Journal de Saone et Loire : « Rarement senti une telle tension »

Publié le 14 Janvier 2015

Le Journal de Saône et Loire  Actualité

le 14/01/2015 à 05:00 

Clarissé JEAN-PHILIPPE, Policière Municipale assassinée par un terroriste le 8 janvier 2015.

Clarissé JEAN-PHILIPPE, Policière Municipale assassinée par un terroriste le 8 janvier 2015.

 

Cédric Michel, président du SDPM (Syndicat de défense des policiers municipaux), demande la généralisation de l’armement de poing pour les policiers municipaux.

Quel est le sentiment qui domine au sein de votre syndicat quelques jours après la mort d’une policière municipale à Montrouge et les attentats ?

Nous sommes très en colère. J’ai rarement ressenti une telle tension dans la profession. C’est notamment pour cela que nous avons demandé aux policiers municipaux non armés d’exercer leur droit de retrait de la voie publique, vendredi.

Quelles sont vos revendications à l’heure actuelle ?

L’armement des policiers municipaux est une revendication que nous avons depuis longtemps. Déjà, en 2010, nous en faisions la demande après la mort de notre collègue Aurélie Fouquet (ndlr : policière municipale abattue le 20 mai 2010 à Villiers-sur-Marne au cours d’une tentative de braquage avortée). Jeudi, notre collègue a été abattue d’une balle dans le dos. On nous dit que face à kalachnikov une arme de poing ne sert à rien. Mais il vaut mieux un minimum de chance de survivre qu’aucune.

Comment réagissez-vous aux propos de Nicolas Sarkozy demandant sur RTL à ce que tous les policiers municipaux soient équipés d’une arme de poing ?

Concernant Nicolas Sarkozy, c’est bien de proposer. Il est dans son rôle de chef de l’opposition. Néanmoins, en 2010, il était président de la République.
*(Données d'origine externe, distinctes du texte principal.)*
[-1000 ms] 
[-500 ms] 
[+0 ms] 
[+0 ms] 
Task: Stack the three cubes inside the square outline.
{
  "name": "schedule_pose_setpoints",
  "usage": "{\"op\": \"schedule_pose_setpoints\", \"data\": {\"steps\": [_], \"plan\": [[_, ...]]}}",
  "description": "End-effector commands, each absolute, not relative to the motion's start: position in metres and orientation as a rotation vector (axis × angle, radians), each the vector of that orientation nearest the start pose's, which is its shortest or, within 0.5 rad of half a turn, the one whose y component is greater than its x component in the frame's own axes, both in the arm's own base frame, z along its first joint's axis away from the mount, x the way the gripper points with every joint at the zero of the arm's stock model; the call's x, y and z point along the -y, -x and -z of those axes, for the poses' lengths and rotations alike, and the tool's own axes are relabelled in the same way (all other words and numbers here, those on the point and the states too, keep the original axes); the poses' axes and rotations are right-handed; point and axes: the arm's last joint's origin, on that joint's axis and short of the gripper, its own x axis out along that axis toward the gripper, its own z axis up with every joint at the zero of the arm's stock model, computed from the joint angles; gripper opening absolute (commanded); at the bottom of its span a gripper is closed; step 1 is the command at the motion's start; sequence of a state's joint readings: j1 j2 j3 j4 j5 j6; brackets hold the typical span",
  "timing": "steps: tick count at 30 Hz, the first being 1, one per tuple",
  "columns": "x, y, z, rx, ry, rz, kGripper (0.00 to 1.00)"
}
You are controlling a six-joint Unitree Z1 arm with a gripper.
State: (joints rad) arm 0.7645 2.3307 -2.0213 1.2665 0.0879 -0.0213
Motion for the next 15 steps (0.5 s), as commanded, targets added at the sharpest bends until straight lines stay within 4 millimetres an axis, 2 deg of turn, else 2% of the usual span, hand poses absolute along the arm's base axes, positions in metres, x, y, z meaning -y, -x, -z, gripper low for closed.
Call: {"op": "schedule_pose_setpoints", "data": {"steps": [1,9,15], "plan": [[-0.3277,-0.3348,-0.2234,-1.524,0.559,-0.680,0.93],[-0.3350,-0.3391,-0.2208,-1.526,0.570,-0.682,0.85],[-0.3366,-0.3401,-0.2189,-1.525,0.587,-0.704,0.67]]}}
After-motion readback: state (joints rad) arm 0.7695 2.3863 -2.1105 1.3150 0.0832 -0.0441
On nous avait dit qu’il y aurait de grandes choses pour la police municipale et au final, rien. Donc les discours de circonstance, je n’y crois qu’à moitié. J’attends de voir dans le temps si cette sincérité affichée aujourd’hui le sera demain.

Avez-vous été en contact avec les autorités par rapport à d’éventuelles mesures ?

Vendredi matin, nous devions rencontrer le ministre de l’Intérieur. En raison des événements, nous avons été reçus par son cabinet. Concrètement, on nous propose dans un premier temps de généraliser les échanges radio avec la police et la gendarmerie. Rien de plus. C’est misérable.